Cauchemar
Paul Cleave

traduit de l'anglais par Fabrice Pointeau
Sonatine
novembre 2019
415 p.  22 €
ebook avec DRM 14,99 €
 
 
 
 La rédaction l'a lu

Course contre la mort

On s’était attaché au Paul Cleave d’«Un employé modèle» (2010), « Un père idéal » (2011) et « Ne fais confiance à personne » (2017). Cet auteur si habile à se glisser dans la peau de faux innocents qui se révélaient de vrais psychopathes. Il appartient maintenant au passé.
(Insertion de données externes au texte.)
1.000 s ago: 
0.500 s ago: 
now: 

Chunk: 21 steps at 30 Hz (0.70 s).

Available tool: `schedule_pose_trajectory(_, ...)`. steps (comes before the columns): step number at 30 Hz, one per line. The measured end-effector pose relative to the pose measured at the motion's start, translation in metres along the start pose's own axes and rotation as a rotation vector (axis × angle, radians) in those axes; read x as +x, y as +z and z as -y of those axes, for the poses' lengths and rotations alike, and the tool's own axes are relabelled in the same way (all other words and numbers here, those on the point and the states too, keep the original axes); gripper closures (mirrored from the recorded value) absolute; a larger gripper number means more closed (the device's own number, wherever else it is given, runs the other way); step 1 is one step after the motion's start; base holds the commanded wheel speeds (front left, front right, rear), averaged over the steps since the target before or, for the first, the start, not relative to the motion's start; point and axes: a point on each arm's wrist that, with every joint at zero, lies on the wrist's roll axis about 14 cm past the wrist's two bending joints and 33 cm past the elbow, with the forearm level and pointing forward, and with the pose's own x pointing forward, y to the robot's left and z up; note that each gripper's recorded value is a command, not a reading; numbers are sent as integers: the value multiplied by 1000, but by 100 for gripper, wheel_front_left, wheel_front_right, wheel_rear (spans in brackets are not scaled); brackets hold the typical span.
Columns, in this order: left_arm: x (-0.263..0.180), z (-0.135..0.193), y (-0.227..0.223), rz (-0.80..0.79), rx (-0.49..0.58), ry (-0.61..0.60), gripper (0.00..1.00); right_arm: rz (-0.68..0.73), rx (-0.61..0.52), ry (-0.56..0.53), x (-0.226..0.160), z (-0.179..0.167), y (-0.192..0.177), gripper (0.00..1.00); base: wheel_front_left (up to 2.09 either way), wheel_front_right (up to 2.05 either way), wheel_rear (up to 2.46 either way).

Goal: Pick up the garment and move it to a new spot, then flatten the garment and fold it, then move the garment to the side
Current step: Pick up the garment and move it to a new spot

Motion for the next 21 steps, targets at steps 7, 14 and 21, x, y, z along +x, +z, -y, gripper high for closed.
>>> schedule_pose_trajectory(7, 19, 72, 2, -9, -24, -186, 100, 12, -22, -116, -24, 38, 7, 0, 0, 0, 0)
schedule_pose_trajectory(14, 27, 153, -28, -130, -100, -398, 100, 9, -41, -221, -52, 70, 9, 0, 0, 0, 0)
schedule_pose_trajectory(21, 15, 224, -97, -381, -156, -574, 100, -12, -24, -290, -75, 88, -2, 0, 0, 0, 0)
A l’étroit dans le cadre de sa chère Nouvelle-Zélande, redoutant de raconter la même histoire une fois de trop, le romancier de Christchurch a décidé de changer de décor, de registre et de ton. Une remise en question assumée et courageuse, tant son précédent livre, brillante construction autour de la maladie d’Alzheimer, était une réussite. Avec « Cauchemar », le dépaysement est total puisqu’il nous entraîne dans une petite ville imaginaire de l’Ouest des Etats-Unis, archétype du patelin perdu des fictions à suspense. Le changement de style est radical aussi puisque l’intrigue se lit au premier degré, linéaire et brutale. Le narrateur est un ancien policier du coin, chassé pour son coup de poing trop facile et qui revient pour tenir une vieille promesse. Il est parti sur une affaire jamais résolue, l’enlèvement d’une petite fille qu’il avait sauvée sans pouvoir identifier ses ravisseurs. Son ex-femme l’a rappelé parce que la victime, devenue adulte, a de nouveau disparu et qu’il avait juré d’être toujours là pour elle. Paul Cleave entre en douceur sur cette trame de thriller presque trop simple et classique. Chacun a refait sa vie, la nostalgie affleure, les regrets ne sont pas loin. L’ex-flic castagneur ne se demande pas très longtemps s’il avait eu raison de s’en aller et s’il a bien fait de revenir. Entre ses ennemis d’hier et ceux qu’il se fait très vite, sa hargne et sa violence contenue trouvent à s’exprimer. La surprise n’est pas seulement de voir l’auteur s’aventurer sur ce terrain de l’action à haute intensité, où s’enchaînent bagarres et poursuites, planques et guet-apens. C’est également qu’il y soit terriblement efficace. Sans finasseries et sans facilités. A mesure que son héros approche du but et devine à quoi il a affaire, on est happé par sa course contre la mort. Il cogne, on cogne avec lui. Aussi primaire que ça. Jusqu’à une fausse fin qui referme les portes et clôt les interrogations. Et une vraie fin qui, elle, relance le malaise. Paul Cleave a changé, mais pas tant que cela.